Abstract
Introduction: Atheroembolic kidney disease (AEKD) is an under-recognized cause of kidney failure, secondary to the obstruction of the renal artery and/or its branches due to the rupture of an unstable atherosclerotic plaque in patients treated with surgical and invasive cardiovascular procedures. The embolization of cholesterol crystals in the renal artery activates the complement and triggers an inflammatory reaction. Atypical hemolytic uremic syndrome (aHUS) is a thrombotic microangiopathy caused by the hyperactivation of the alternative complement pathway, leading to a prothrombotic and proinflammatory state on the endothelial surface. AEKD and aHUS could share the involvement of the complement in their pathophysiological mechanism and the former could lead to the latter. Case Presentation: A 72-year-old man was referred to our clinic because of a rapid worsening of renal function after 9 months from an endovascular aortic repair (EVAR). After 4 months from the intervention, his renal function worsened, he developed hypereosinophilia and skin lesions; the renal ultrasound showed increased resistance indexes, strongly suggestive of atheroembolic kidney disease. Successively, we observed thrombocytopenia, anemia, increased LDH, low plasmatic haptoglobin, schistocytes in blood smear, and normal ADAMTS13. We promptly diagnosed an atypical hemolytic uremic syndrome and started ravulizumab.

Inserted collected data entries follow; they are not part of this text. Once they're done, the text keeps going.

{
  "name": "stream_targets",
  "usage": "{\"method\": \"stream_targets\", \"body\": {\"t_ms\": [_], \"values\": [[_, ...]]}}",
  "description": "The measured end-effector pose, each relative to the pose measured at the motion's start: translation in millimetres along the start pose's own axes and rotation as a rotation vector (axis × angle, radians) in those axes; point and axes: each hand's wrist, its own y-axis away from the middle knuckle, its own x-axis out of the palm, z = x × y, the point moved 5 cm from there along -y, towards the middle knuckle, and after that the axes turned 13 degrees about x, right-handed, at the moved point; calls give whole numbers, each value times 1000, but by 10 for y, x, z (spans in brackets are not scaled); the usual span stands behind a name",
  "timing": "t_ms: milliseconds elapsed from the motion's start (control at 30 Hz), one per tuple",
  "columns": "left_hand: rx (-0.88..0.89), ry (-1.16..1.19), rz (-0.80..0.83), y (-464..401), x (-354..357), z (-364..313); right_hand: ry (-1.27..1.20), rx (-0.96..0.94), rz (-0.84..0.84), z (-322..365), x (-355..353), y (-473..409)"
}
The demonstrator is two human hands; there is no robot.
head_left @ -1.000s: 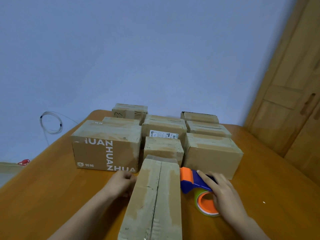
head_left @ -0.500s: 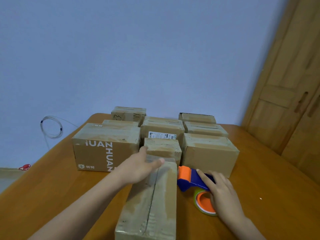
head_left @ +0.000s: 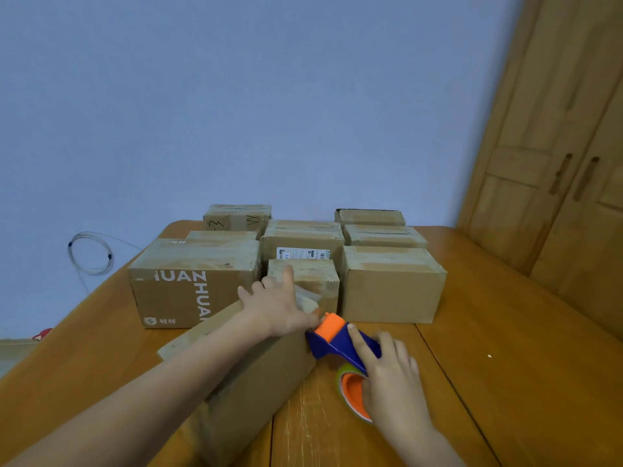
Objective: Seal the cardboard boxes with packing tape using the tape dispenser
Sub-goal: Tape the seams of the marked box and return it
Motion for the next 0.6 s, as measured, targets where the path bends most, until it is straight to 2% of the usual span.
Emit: {"method": "stream_targets", "body": {"t_ms": [133, 600], "values": [[7, 2, -111, 32, 23, 22, -22, -17, 145, -54, 8, 6], [37, 59, -153, 31, 28, 20, 462, -232, -17, 224, -516, -285]]}}
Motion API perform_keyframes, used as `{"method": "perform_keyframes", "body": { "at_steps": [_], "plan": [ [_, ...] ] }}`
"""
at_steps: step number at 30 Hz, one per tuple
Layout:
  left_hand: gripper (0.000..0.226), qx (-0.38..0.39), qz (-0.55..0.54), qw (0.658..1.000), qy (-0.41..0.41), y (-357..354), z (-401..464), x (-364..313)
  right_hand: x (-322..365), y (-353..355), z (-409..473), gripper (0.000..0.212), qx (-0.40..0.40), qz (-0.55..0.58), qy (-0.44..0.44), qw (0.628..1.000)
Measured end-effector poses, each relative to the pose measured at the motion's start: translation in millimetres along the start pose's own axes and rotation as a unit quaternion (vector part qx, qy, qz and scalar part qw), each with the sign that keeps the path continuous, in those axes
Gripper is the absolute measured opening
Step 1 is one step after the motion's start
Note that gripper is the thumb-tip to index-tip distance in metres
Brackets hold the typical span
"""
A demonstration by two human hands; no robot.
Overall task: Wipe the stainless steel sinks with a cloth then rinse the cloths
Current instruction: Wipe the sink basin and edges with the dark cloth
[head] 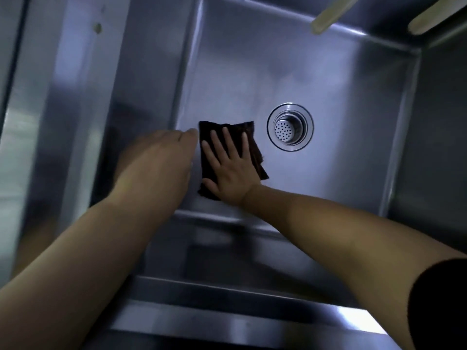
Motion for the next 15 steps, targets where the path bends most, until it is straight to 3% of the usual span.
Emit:
{"method": "perform_keyframes", "body": {
  "at_steps": [8,15],
  "plan": [
    [0.023,-0.006,0.019,1.000,-0.002,-2,0,-5,30,-10,-47,0.069,-0.020,0.007,0.171,0.985],
    [0.038,0.008,-0.015,0.999,-0.046,0,-6,-22,-44,-30,-153,0.067,0.007,-0.011,0.232,0.973]
  ]
}}
Point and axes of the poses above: each hand's wrist, its own z-axis towards the middle knuckle, its own y-axis out of the back of the hand, x = y × z, the point moved 6 cm from there along z, towards the middle knuckle, and after that the axes turned 15 degrees about y, right-handed, at the moved point
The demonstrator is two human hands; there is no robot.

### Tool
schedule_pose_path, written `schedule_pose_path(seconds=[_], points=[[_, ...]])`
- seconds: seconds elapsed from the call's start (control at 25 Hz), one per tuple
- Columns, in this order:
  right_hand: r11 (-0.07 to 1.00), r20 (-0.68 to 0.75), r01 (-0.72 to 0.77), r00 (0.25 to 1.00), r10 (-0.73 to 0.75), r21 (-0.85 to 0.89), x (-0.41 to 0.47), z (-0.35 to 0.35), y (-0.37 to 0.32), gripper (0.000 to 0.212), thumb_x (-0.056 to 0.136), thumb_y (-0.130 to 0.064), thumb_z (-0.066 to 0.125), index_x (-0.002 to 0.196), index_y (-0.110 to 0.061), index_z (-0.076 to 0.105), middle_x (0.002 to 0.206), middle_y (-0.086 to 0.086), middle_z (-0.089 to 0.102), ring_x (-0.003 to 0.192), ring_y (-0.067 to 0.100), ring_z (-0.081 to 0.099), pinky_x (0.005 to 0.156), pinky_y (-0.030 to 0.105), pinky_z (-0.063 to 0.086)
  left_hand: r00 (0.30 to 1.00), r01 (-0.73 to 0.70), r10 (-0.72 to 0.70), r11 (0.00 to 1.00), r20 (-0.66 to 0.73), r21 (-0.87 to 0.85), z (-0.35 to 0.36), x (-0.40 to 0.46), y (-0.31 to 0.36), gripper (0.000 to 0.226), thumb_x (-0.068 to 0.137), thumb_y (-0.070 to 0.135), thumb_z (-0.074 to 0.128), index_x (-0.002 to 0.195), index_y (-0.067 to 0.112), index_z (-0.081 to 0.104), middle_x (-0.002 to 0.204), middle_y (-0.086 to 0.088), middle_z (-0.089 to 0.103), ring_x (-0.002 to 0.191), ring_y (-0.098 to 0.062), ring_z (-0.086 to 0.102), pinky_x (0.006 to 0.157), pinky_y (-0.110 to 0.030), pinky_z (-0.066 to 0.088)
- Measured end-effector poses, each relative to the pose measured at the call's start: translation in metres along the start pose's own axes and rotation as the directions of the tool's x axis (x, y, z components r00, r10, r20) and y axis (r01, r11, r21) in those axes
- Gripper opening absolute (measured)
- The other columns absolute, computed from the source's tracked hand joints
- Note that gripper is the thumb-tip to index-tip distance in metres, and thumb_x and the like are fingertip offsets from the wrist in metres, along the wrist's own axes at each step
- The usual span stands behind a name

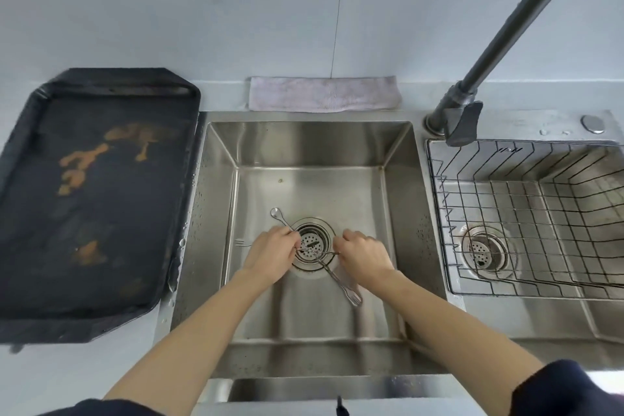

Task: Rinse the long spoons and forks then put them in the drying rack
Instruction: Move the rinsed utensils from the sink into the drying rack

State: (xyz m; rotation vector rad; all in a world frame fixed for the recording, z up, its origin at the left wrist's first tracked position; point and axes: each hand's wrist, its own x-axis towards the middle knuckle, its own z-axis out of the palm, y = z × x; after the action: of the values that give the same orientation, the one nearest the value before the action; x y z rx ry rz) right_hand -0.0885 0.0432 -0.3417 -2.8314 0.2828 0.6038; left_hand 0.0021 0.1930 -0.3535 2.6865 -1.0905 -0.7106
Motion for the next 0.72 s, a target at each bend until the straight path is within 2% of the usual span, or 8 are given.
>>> schedule_pose_path(seconds=[0.28, 0.48, 0.64, 0.72], points=[[1.000, -0.195, 0.012, 0.981, -0.017, -0.024, -0.021, -0.040, 0.004, 0.023, 0.092, -0.005, 0.041, 0.110, -0.006, 0.056, 0.113, 0.013, 0.057, 0.108, 0.032, 0.055, 0.079, 0.041, 0.049, 0.987, -0.022, 0.026, 0.999, -0.162, 0.024, -0.044, -0.020, 0.023, 0.024, 0.091, 0.013, 0.045, 0.108, 0.013, 0.063, 0.112, -0.006, 0.063, 0.111, -0.023, 0.054, 0.089, -0.034, 0.046], [0.999, -0.328, 0.010, 0.944, -0.020, -0.034, -0.044, -0.058, 0.018, 0.019, 0.090, -0.003, 0.047, 0.105, -0.005, 0.057, 0.107, 0.012, 0.058, 0.103, 0.032, 0.056, 0.074, 0.039, 0.050, 0.971, -0.065, 0.080, 0.995, -0.223, 0.074, -0.067, -0.031, 0.048, 0.024, 0.093, 0.016, 0.044, 0.109, 0.015, 0.062, 0.113, -0.004, 0.061, 0.107, -0.022, 0.055, 0.084, -0.034, 0.047], [0.999, -0.422, -0.001, 0.906, -0.014, -0.035, -0.067, -0.069, 0.035, 0.016, 0.088, -0.002, 0.050, 0.101, -0.004, 0.059, 0.105, 0.014, 0.060, 0.102, 0.033, 0.056, 0.067, 0.037, 0.044, 0.956, -0.098, 0.125, 0.989, -0.265, 0.115, -0.080, -0.036, 0.075, 0.023, 0.093, 0.019, 0.044, 0.108, 0.017, 0.063, 0.112, -0.001, 0.062, 0.106, -0.021, 0.057, 0.081, -0.031, 0.047], [0.999, -0.443, -0.020, 0.897, 0.003, -0.035, -0.079, -0.074, 0.048, 0.016, 0.089, -0.002, 0.048, 0.101, -0.005, 0.059, 0.106, 0.012, 0.060, 0.103, 0.031, 0.055, 0.069, 0.038, 0.045, 0.945, -0.109, 0.146, 0.984, -0.292, 0.138, -0.085, -0.035, 0.090, 0.021, 0.093, 0.022, 0.047, 0.104, 0.018, 0.064, 0.109, -0.001, 0.064, 0.103, -0.020, 0.059, 0.079, -0.030, 0.048]])
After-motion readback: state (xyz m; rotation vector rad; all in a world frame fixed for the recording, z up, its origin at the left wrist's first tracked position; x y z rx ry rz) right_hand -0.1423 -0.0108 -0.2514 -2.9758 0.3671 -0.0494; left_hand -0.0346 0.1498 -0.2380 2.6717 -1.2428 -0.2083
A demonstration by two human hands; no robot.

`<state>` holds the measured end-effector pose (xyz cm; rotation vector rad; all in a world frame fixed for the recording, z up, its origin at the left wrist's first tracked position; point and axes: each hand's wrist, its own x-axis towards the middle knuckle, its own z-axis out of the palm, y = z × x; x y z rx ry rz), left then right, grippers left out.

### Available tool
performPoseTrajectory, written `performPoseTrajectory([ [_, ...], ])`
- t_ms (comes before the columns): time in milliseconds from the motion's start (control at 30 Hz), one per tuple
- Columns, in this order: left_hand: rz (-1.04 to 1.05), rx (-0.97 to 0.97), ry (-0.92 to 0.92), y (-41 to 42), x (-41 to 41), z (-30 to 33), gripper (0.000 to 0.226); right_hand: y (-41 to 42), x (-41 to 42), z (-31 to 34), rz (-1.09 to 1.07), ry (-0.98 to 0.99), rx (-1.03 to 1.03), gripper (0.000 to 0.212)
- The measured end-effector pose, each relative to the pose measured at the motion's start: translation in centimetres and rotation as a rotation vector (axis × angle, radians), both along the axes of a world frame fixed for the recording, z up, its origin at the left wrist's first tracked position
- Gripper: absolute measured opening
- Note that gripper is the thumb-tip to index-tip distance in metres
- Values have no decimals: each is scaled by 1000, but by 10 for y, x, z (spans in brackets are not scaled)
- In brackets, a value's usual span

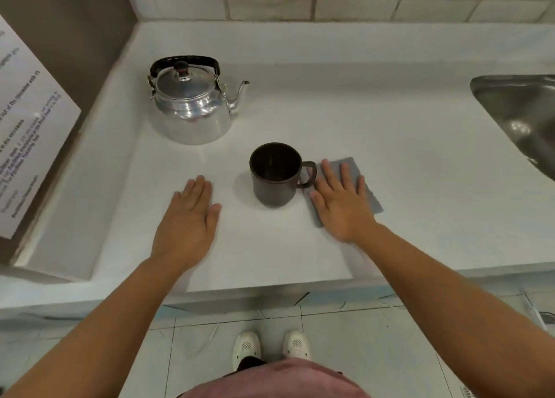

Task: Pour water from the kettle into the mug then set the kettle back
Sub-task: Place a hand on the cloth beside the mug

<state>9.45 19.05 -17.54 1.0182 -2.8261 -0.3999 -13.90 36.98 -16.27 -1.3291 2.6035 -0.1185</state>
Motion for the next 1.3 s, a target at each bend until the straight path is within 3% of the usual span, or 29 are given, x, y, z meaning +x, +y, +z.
performPoseTrajectory([
  [200,-33,32,-41,-5,6,5,56,43,63,-5,-75,27,-77,59],
  [300,-22,27,-30,-10,21,6,54,56,130,-3,106,-26,-140,59],
  [467,78,254,285,-6,33,12,52,-34,182,-2,426,-137,-174,60],
  [633,84,312,378,-10,34,13,50,-145,156,3,260,-116,-48,64],
  [767,121,295,370,-12,32,8,54,-172,146,7,117,-106,12,63],
  [867,138,301,385,-15,32,6,58,-127,161,5,310,-142,-82,61],
  [967,76,215,274,-15,31,4,62,-43,157,2,422,-132,-103,59],
  [1133,-24,19,22,-12,26,-2,61,66,109,3,164,-79,-73,57],
  [1300,-34,-22,-55,-12,26,-2,64,88,60,3,-106,-49,-60,60],
])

Conclusion: To our knowledge, this is the first case of aHUS secondary to a subacute AEKD. Further studies are necessary to fill the gap in the knowledge of the precise mechanism leading to aHUS secondary to AEKD and to confirm that they are two sides of the same coin.
Introduction
Atypical hemolytic uremic syndrome (aHUS) is a thrombotic microangiopathy caused by the hyperactivation of the alternative complement pathway, leading to a prothrombotic and proinflammatory state on the endothelial surface. It results in the formation of fibrin deposits and microthrombi in arterioles and capillaries. Generally, the onset is acute and characterized by the classic triad of thrombotic microangiopathy: non-autoimmune microangiopathic hemolytic anemia, thrombocytopenia with normal coagulation profile, and acute renal failure [1].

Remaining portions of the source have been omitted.